With that being said - So you are pretty much saying at this point it the foreseeable future there isn't any reason to change out the CPU/mobo/ram I have until something past Sandy/Ivy bridge comes out (getting into 2013 if the world doesn't end.. lol) ?

 

deadjon

Distinguished
Oct 21, 2009
757
0
19,060
Answer - Don't Upgrade.

Reasoning - The i7 930 can be Overclocked to 3.8 - 4.4Ghz with a ~£50 Air cooler whacked onto it. This will provide you with enough performance to drive that stupidly fast 7970.

Right now that 7970 will be bottlenecked though.
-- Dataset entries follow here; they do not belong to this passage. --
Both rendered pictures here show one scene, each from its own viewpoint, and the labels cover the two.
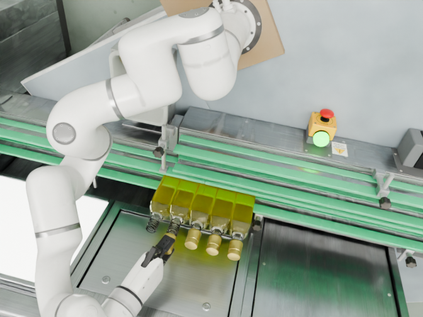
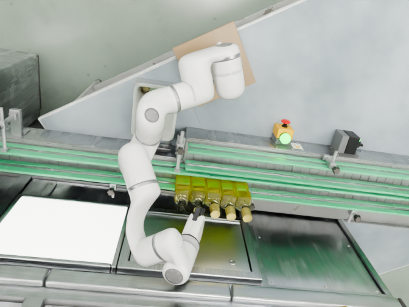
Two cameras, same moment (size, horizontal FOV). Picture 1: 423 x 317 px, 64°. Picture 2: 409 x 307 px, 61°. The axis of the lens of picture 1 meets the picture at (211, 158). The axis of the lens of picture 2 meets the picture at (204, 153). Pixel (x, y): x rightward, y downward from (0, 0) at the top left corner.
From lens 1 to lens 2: 0.56 m
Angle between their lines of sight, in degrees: 21
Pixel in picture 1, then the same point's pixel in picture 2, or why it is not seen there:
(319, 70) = (277, 93)
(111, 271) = not seen: hidden behind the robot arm
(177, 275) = (202, 247)
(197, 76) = (227, 81)
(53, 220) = (146, 174)
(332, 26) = (283, 64)
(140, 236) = (162, 226)
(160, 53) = (208, 66)
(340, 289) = (316, 247)
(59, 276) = (140, 227)
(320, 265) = (297, 234)
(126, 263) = not seen: hidden behind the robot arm
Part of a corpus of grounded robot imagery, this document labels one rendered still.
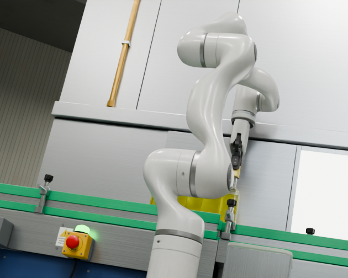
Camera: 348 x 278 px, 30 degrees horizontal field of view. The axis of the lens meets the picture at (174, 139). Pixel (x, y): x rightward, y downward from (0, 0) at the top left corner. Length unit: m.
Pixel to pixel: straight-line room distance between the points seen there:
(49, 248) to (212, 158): 0.69
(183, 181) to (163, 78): 0.97
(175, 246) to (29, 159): 10.46
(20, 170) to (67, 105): 9.36
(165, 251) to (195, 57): 0.57
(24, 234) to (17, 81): 10.32
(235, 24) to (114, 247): 0.76
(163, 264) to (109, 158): 0.95
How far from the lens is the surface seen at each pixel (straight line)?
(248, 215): 2.24
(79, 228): 1.98
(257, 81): 2.14
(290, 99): 2.43
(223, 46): 1.80
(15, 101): 12.22
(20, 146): 11.98
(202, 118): 1.67
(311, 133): 2.35
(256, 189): 2.27
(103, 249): 2.01
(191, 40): 1.83
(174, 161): 1.62
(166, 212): 1.58
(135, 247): 1.98
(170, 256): 1.55
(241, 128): 2.17
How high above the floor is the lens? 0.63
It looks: 20 degrees up
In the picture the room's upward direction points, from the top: 12 degrees clockwise
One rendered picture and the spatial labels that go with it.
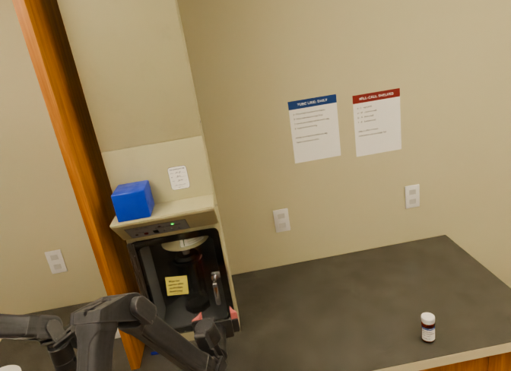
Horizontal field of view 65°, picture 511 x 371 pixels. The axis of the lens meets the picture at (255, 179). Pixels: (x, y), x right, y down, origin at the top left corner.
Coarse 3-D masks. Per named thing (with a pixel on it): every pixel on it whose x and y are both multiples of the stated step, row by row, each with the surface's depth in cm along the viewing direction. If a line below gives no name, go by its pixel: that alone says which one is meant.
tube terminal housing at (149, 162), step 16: (160, 144) 128; (176, 144) 128; (192, 144) 129; (112, 160) 128; (128, 160) 128; (144, 160) 129; (160, 160) 129; (176, 160) 130; (192, 160) 130; (208, 160) 142; (112, 176) 129; (128, 176) 130; (144, 176) 131; (160, 176) 131; (192, 176) 132; (208, 176) 133; (160, 192) 133; (176, 192) 133; (192, 192) 134; (208, 192) 135; (128, 240) 137; (224, 256) 143; (192, 336) 152
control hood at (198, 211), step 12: (156, 204) 134; (168, 204) 132; (180, 204) 130; (192, 204) 129; (204, 204) 127; (156, 216) 124; (168, 216) 123; (180, 216) 124; (192, 216) 126; (204, 216) 128; (216, 216) 130; (120, 228) 124
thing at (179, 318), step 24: (144, 240) 137; (168, 240) 137; (192, 240) 138; (216, 240) 139; (144, 264) 139; (168, 264) 140; (192, 264) 141; (216, 264) 142; (192, 288) 144; (168, 312) 146; (192, 312) 148; (216, 312) 149
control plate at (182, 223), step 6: (168, 222) 127; (174, 222) 127; (180, 222) 128; (186, 222) 129; (132, 228) 126; (138, 228) 127; (144, 228) 128; (150, 228) 128; (156, 228) 129; (162, 228) 130; (168, 228) 131; (174, 228) 132; (180, 228) 133; (186, 228) 134; (132, 234) 130; (138, 234) 131; (150, 234) 133
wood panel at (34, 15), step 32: (32, 0) 108; (32, 32) 106; (64, 32) 128; (64, 64) 123; (64, 96) 118; (64, 128) 114; (64, 160) 117; (96, 160) 136; (96, 192) 131; (96, 224) 126; (96, 256) 128; (128, 256) 153; (128, 288) 146; (128, 352) 141
Wait for Haswell to be released - Or at least Ivy Bridge - E

Your system, when OC'd will run any game out there @ Max Settings with no issue for years to come.
 

4745454b

Titan
Moderator
If you have the $$$ to spend however now might be the time to get a really good monitor or PSU. Or perhaps a gaming keyboard/mouse, desk, speakers, etc. No point in spending $$$ on something that won't really pay off, but if you are in good shape then now is the time to buy the things that should carry over from build to build for years to come.
 

jchurch83

Distinguished
May 17, 2010
75
0
18,640


Sadly the peripherals are all covered - I run 3 27" Asus LED LCD, I run a 850w SeaSonic PSU (SeaSonic FTW!) Razer Lycosa keyboard (tried others and just keep coming back to this one) and the Razer Swtor edition mouse.
:)
 

jchurch83

Distinguished
May 17, 2010
75
0
18,640


I run a Corsair H60 cooler, usually during gaming my CPU doesn't get over ~ 40c - I've been a little worried to overclock it - what would you say is acceptable temps once overclocked to be at?


 

jchurch83

Distinguished
May 17, 2010
75
0
18,640


for me overclocking always seemed like one of those "taboo" things. I don't want to kill the lifespan of my hardware and never saw a real reason to OC my system... perhaps It is Time!
 
Pretty much the same temperatures. Its a water Cooler. nearly making the rest of the temps in the case....irrelevant. However keep eye on other temps to. But yea your CPU will be fine OC'd with that cooler. If you need some good Applications OC'ing and dont want to use the bios.
 

jchurch83

Distinguished
May 17, 2010
75
0
18,640


my ambient temp is generally low and the 7970 runs really cool (55-60c Max @ 50% Fan speed playing SWTOR, MW3, Skrim ftw) so I think the overall temps in the case pose no real issues. The Asus Motheboard has a built in CPU Level up feature that basically says "Make your CPU an i7 950 - or Make your CPU an i7 970 etc. Seems to be the easiest way to overclock it.
 


They are made to be overclocked, why do you think the motherboards have automatic overclocking features?

 

jchurch83

Distinguished
May 17, 2010
75
0
18,640


I use the Tritton AX Pro headset, have a standard sub/speaker combo but with having a downstairs neighbor and fiance I don't play much from the speaker

my desk/set up - The desk is a customer cut L shaped desk painted Black with a Razer logo painted by my lovely fiance on the corner of the L
http://i786.photobucket.com/albums/yy148/jchurch83/CurrentMonitorDeskSetup.jpg
 

jchurch83

Distinguished
May 17, 2010
75
0
18,640


Spend money on fiance? Does not compute? I can't plug her into my computer so that doesn't seem like a good idea :p
 



It WILL shorten the lifespan to overclock...but the lifespan of a modern CPU is 20-30 *years*. If you cut the lower end of that in quarter, its still 5 years, by which time its horridly obsolete anyway.